* **The problem**
In the entries below, which lines run from the one containing "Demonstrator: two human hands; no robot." to the one containing "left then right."? Copy exactly those lines, ends included, and no others.

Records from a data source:

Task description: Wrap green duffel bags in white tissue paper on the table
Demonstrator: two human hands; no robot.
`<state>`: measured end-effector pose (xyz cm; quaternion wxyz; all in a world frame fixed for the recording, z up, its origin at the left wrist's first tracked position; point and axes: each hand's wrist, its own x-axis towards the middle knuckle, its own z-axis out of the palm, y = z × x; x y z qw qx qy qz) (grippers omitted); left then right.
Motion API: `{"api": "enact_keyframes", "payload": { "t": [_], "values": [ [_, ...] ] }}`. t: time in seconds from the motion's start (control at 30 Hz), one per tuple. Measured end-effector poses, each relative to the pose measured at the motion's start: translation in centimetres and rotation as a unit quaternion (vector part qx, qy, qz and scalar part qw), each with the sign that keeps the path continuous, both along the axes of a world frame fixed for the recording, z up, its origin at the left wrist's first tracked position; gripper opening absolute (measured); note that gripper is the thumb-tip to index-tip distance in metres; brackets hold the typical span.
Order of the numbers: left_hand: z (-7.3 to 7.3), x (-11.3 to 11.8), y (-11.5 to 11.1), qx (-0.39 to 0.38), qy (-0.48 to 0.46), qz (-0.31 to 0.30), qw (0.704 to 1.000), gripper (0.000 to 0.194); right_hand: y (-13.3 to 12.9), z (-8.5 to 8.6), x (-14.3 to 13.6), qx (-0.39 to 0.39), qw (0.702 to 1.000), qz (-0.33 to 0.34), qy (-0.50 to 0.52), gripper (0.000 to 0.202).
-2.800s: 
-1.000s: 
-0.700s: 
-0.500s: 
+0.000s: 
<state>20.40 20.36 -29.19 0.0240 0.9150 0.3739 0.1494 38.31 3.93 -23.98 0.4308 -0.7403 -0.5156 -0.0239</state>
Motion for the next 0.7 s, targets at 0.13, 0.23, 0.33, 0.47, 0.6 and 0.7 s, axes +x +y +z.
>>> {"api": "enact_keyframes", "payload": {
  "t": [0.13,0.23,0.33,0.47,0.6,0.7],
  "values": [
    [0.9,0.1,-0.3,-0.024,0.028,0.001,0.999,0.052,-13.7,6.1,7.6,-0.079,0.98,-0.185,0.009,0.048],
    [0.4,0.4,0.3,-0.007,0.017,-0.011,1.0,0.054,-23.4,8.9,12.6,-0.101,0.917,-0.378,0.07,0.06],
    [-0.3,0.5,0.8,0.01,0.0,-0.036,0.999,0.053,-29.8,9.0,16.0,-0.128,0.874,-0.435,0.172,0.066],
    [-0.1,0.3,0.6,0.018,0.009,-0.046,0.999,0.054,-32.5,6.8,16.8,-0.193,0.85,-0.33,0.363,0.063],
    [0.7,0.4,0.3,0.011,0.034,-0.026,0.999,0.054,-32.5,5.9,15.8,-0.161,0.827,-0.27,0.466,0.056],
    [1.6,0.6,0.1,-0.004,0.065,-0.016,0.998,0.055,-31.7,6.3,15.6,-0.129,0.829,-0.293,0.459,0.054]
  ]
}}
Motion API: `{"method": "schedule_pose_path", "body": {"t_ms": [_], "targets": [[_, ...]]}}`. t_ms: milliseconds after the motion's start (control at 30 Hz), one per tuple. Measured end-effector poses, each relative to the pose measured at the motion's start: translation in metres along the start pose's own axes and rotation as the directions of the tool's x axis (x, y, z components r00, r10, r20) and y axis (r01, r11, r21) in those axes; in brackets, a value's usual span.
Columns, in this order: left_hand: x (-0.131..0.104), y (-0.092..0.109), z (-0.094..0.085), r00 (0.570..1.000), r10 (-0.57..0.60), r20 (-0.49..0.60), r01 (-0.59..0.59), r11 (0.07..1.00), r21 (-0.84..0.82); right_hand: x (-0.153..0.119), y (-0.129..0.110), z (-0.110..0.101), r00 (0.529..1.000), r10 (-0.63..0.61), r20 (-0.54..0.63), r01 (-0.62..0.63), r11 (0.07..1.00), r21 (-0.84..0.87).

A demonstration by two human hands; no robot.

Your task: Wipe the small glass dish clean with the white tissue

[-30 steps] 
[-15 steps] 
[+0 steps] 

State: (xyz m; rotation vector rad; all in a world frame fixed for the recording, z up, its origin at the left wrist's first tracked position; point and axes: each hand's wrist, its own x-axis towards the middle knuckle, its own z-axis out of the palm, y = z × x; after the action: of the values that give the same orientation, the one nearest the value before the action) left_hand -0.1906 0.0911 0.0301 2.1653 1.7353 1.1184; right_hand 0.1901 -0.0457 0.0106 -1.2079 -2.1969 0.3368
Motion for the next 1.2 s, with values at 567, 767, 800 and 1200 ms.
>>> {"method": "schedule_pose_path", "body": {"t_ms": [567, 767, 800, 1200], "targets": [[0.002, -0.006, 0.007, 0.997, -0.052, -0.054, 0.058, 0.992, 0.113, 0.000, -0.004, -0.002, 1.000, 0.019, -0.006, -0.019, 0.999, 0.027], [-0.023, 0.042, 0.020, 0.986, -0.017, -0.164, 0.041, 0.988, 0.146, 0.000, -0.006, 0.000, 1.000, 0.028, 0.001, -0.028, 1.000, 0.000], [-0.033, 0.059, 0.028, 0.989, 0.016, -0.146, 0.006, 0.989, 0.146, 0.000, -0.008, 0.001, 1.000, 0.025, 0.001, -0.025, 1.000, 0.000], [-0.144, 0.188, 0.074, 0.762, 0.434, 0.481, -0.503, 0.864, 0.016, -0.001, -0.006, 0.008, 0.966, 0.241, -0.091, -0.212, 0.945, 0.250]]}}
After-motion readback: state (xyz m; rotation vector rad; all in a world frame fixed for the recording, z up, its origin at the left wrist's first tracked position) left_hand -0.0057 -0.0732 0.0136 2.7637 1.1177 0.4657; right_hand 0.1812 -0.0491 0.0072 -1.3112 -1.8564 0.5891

* **Your response**
Demonstrator: two human hands; no robot.
`<state>`: measured end-effector pose (xyz cm; quaternion wxyz; all in a world frame fixed for the recording, z up, its origin at the left wrist's first tracked position; point and axes: each hand's wrist, its own x-axis towards the middle knuckle, its own z-axis out of the palm, y = z × x; x y z qw qx qy qz) (grippers omitted); left then right.

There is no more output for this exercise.